In even the most “normal” households, people find themselves saying things to their children that their parents said to them, even though they might have sworn they never would do that. “We have to be very careful not to blame parents. If a parent doesn’t have money, or can’t get a bus to an appointment, that parent is going to be more stressed. It is a societal issue. If we locate the problem in the parent, we relieve ourselves of any responsibility,” she says.

Toxic stress is when there is no relief to be found. That's when it becomes very difficult, especially for a child who has to rely on themselves and that's frightening

Long before the Ace movement, it was known that trauma is transmitted across families. O'Sullivan cites a 1975 paper, entitled Ghosts in the Nursery, in which Selma Fraiberg "talks powerfully about the mother and babies she works with in the community and says sometimes when you're in the room with the baby, there are two babies crying, the mother and the baby. You have to hear the mother's cry before the mother can hear the baby's cry."

O'Sullivan, who has worked with Relationships in Practice to facilitate screenings of Resilience, says it is not just a matter of sending people off with this information about Aces, it is an invitation to think about it and debate it.
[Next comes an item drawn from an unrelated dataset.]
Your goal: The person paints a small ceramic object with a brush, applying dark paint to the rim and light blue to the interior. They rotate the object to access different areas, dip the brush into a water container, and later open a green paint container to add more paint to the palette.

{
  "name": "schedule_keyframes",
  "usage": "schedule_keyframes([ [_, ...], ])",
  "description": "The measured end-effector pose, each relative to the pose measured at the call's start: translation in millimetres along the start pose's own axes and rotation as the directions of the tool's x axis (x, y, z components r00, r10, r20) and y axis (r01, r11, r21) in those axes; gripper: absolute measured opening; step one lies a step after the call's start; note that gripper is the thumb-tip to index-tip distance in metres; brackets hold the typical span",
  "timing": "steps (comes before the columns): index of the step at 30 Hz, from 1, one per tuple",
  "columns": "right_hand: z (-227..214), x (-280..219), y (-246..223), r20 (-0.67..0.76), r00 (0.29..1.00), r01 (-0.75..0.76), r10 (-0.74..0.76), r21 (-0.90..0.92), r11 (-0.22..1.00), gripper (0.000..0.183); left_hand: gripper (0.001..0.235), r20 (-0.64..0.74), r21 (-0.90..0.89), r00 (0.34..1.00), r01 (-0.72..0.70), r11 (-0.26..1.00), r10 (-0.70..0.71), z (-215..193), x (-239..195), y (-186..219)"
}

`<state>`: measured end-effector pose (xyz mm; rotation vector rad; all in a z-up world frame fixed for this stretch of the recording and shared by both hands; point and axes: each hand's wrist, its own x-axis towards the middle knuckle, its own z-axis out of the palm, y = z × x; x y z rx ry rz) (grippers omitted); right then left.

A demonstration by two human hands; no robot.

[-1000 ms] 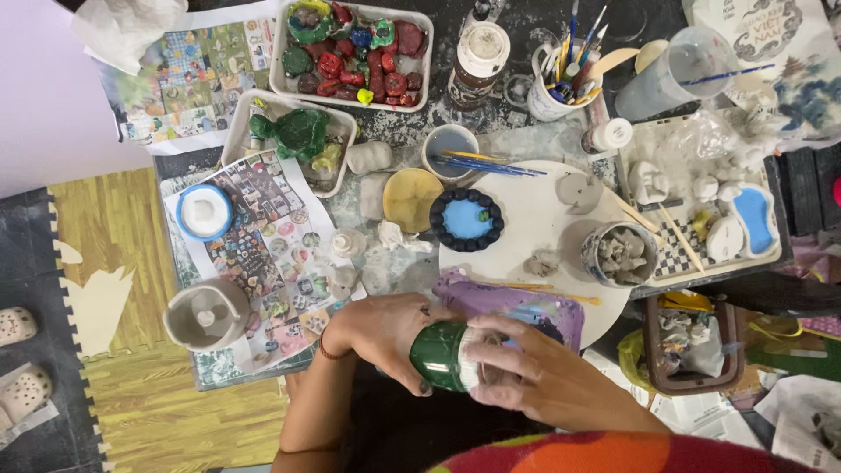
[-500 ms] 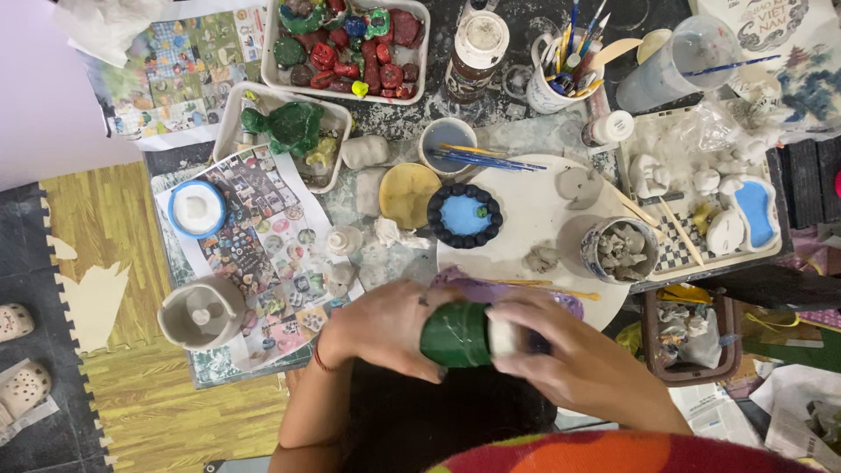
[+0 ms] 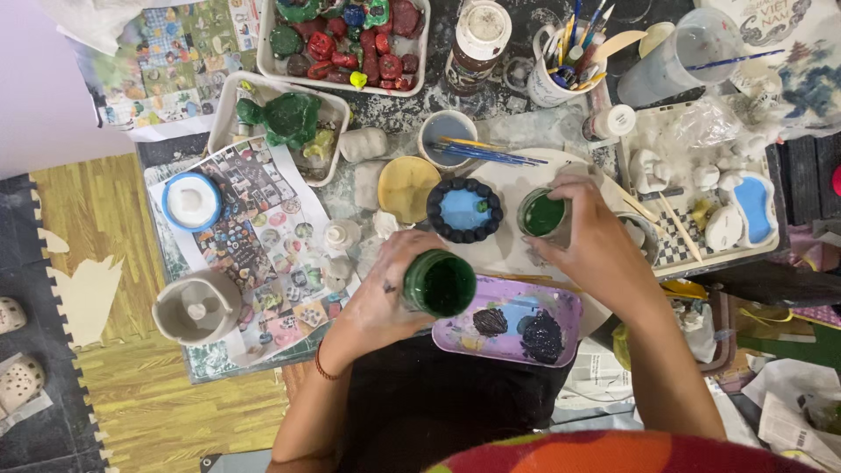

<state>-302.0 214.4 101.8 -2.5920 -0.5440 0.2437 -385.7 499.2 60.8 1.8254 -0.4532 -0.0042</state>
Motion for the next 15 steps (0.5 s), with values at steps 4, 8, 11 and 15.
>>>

There is a risk that people would use Ace criteria to screen everybody and that is not what is recommended. It is a research tool, not a clinical diagnostic tool. If we start to score people, it is back to locating the problem in the person rather than the environment, she argues.

First 5, the Government’s strategy to improve the lives of babies, young children and their families, along with the work of the Infant Mental Health Network, are examples of early intervention measures to avert Aces, “but like anything, we have to do more”.

The very hopeful message from Ace awareness for any frontline professionals is the role that they can play in mitigating the effects. People can experience a lot of stress and trauma but if they find support within close relationships, that eases the pressure and helps them to cope.

“Toxic stress is when there is no relief to be found,” O’Sullivan explains. “That’s when it becomes very difficult, especially for a child who has to rely on themselves and that’s frightening.”

Those working with children need to regard every interaction as an opportunity to make a difference. “Imagine,” she adds, “being a child navigating through your day if everybody responded to you with that thought.”